Рис. 2 Легкий картина микроскопа neurosphere образование после магнитной сортировки клеток с использованием Anti-Prominin-1 микрошарики через 7 дней культивирования в MACS ® NeuroMedium дополнен MACS Дополнение B27 PLUS. Клетки были получены из CD1 мозга мыши (P3) с помощью нервной ткани Диссоциация Kit (Р).
Рис. 3 Миелин мусор в одно-клеточные суспензии значительно ухудшает изолятор, и удаление миелина мусора бисером Миелин удаление увеличивает эффективность разделения клетки. Для MACS Цветоделение использованием Anti-Prominin-1 микрошарики, P22 мозга мыши был диссоциированных использованием нервной ткани Диссоциация Kit (Р). Клетки из одной клеточной суспензии были либо непосредственно используется для разделения, или были представлены миелина истощения использованием бисера Миелин удаления. Сравнение отделение от образцов без и с удалением миелина, показывает, что чистота выше для образцов с предыдущим удаление миелина.
Discussion
GentleMACS диссоциатор облегчает подготовку стандартизированных одноклеточных суспензий из нервной ткани в замкнутой системе. Нервной ткани Диссоциация Комплекты оптимизированы для сохранения антиген эпитопов, необходимых для дальнейшего приложения, такие как immunostainings и иммуномагнитный разделения ячейки 1-5. В этом протоколе мы показываем нежный ферментативной диссоциации мыши мозга с помощью gentleMACS диссоциатор и нервной ткани Диссоциация Kit (P), уступив в 97% жизнеспособных клеток. 100 мг нейронных дает ткани между 6 и 5x10 1x10 7 ячеек, в зависимости от возраста тканей хозяина. Целевых Prominin-1 + клетки были изолированы с использованием анти-Prominin-1 микрошарики и впоследствии приняты в культуру. Протокол показано, что еще более эффективным с дополнительным использованием бисера Миелин удаление при работе с нервной ткани основе P7 мышей>.
Disclosures
Авторы являются сотрудниками Miltenyi Biotec GmbH, Германия.
Materials
References
- Hardt, O., Scholz, C., Küsters, D., Yanagawa, Y., Pennartz, S., Cremer, H., Bosio, A. Gene expression analysis defines differences between region-specific GABAergic neurons. Mol Cell Neurosci. 39, 418-428 (2008).

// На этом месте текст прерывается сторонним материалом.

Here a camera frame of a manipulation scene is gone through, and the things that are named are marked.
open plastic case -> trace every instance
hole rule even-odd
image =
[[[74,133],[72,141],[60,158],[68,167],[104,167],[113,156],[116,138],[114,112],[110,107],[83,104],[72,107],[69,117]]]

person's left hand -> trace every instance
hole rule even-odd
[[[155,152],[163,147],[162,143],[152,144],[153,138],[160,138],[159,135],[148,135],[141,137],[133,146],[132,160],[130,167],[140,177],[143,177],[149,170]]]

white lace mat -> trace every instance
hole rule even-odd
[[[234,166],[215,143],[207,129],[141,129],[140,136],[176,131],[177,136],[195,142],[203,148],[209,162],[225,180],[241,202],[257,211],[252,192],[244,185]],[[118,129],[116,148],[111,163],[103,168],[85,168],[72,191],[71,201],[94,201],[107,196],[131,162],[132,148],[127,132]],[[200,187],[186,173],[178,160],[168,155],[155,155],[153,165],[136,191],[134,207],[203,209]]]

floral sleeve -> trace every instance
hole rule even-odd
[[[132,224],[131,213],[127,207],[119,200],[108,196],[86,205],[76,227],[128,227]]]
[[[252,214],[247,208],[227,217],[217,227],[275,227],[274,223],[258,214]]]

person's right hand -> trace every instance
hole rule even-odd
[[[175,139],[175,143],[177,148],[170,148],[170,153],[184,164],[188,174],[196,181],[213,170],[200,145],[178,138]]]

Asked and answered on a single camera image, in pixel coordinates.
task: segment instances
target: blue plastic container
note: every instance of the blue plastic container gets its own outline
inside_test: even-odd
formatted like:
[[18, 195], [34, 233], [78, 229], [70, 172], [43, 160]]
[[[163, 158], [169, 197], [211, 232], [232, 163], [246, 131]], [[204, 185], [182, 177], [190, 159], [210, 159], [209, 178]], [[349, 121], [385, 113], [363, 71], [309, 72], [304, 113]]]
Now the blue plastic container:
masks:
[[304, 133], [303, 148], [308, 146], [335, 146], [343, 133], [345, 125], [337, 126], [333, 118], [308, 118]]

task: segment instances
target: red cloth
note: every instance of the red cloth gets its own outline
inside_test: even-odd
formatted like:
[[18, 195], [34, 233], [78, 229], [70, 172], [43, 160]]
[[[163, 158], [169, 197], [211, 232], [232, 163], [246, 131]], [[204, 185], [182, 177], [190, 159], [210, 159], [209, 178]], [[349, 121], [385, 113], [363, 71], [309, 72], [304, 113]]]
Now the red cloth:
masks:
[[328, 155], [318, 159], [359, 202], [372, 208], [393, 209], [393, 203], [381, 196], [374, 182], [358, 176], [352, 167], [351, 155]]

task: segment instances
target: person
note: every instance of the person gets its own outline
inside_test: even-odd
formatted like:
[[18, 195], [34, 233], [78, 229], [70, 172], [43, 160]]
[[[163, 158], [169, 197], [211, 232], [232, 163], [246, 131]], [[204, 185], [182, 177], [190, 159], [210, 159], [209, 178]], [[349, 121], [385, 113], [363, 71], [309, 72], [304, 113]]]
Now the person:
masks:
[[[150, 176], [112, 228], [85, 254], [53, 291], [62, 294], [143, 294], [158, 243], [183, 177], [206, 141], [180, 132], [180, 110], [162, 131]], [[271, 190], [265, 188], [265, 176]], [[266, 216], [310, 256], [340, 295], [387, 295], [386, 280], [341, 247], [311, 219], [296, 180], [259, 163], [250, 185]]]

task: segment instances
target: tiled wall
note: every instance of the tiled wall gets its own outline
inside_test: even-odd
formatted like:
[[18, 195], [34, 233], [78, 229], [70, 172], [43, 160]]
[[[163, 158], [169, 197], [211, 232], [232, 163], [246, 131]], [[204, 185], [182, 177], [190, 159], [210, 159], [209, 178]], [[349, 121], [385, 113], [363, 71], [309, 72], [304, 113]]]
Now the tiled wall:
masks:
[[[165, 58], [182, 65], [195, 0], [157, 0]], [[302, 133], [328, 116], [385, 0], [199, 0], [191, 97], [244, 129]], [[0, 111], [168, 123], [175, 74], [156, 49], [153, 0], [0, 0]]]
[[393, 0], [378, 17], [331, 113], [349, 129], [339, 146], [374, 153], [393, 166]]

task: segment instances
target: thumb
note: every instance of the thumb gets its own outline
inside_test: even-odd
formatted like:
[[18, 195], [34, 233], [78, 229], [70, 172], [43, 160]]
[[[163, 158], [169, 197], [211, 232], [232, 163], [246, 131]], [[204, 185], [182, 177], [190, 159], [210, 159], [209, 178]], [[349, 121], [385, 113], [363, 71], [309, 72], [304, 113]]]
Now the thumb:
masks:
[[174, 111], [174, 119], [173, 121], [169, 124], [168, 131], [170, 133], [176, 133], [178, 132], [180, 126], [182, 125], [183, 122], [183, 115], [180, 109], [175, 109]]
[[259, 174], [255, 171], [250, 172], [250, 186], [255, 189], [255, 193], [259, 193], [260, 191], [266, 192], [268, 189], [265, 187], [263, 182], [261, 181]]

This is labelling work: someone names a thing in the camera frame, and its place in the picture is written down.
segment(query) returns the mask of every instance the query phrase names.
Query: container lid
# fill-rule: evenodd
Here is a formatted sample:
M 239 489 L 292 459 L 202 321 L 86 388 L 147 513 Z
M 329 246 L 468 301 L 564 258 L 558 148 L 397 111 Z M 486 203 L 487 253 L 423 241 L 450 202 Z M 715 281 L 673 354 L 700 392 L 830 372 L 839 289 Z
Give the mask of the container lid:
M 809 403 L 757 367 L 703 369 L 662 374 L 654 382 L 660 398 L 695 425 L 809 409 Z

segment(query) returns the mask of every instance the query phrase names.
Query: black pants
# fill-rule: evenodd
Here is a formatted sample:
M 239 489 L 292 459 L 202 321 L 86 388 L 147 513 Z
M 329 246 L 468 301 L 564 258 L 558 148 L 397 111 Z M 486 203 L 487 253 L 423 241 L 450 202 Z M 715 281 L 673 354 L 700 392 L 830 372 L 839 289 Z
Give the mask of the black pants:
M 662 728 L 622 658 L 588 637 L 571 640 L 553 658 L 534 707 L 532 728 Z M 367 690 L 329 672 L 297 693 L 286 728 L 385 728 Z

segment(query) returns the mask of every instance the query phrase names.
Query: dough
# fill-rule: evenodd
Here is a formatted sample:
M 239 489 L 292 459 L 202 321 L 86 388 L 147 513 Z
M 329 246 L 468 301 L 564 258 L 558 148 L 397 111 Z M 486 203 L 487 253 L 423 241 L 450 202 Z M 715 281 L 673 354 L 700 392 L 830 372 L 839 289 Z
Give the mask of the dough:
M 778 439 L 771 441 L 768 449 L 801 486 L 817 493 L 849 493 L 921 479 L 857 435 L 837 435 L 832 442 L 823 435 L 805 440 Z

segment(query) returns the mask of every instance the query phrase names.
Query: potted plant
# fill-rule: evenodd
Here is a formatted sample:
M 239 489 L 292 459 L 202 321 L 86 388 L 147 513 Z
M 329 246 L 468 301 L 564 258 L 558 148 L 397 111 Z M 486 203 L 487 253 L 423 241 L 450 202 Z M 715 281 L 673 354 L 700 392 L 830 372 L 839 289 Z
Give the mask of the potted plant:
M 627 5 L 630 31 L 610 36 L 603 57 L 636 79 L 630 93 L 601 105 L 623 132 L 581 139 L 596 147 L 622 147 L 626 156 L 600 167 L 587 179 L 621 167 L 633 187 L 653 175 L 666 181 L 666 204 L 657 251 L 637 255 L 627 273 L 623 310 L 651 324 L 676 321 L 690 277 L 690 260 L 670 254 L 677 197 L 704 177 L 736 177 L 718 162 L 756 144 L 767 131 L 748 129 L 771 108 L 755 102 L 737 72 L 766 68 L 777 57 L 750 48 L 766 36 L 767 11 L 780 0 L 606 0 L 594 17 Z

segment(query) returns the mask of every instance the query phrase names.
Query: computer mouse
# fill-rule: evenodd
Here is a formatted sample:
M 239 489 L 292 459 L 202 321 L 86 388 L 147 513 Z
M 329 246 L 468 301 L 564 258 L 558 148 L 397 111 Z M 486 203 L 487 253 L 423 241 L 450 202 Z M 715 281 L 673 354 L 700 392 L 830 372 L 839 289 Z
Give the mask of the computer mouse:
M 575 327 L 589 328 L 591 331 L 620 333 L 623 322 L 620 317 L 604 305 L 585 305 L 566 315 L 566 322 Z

- Lee, J. K., McCoy, M. K., Harms, A. S., Ruhn, K. A., Gold, S. J., Tansey, M. G. Regulator of G-protein signaling 10 promotes dopaminergic neuron survival via regulation of the microglial inflammatory response. J Neurosci. 28, 8517-8528 (2008).
- Környei, Z., Gócza, E., Rühl, R., Orsolits, B., Vörös, E., Szabó, B., Vágovits, B., Madarász, E. Astroglia-derived retinoic acid is a key factor in glia-induced neurogenesis. FASEB J. 21, 2496-2509 (2007).
- Meylan, F., Davidson, T. S., Kahle, E., Kinder, M., Acharya, K., Jankovic, D., Bundoc, V., Hodges, M., Shevach, E. M., Keane-Myers, A., Wang, E. C., Siegel, R. M. The TNF-family receptor DR3 is essential for diverse T cell-mediated inflammatory diseases. Immunity. 29, 79-89 (2008).
- Skog, J., Würdinger, T., van Rijn, S., Meijer, D. H., Gainche, L., Sena-Esteves, M., Curry, W. T. Jr, Carter, B. S., Krichevsky, A. M., Breakefield, X. O. Glioblastoma microvesicles transport RNA and proteins that promote tumour growth and provide diagnostic biomarkers. Nat Cell Biol. 10, 1470-1476 (2008).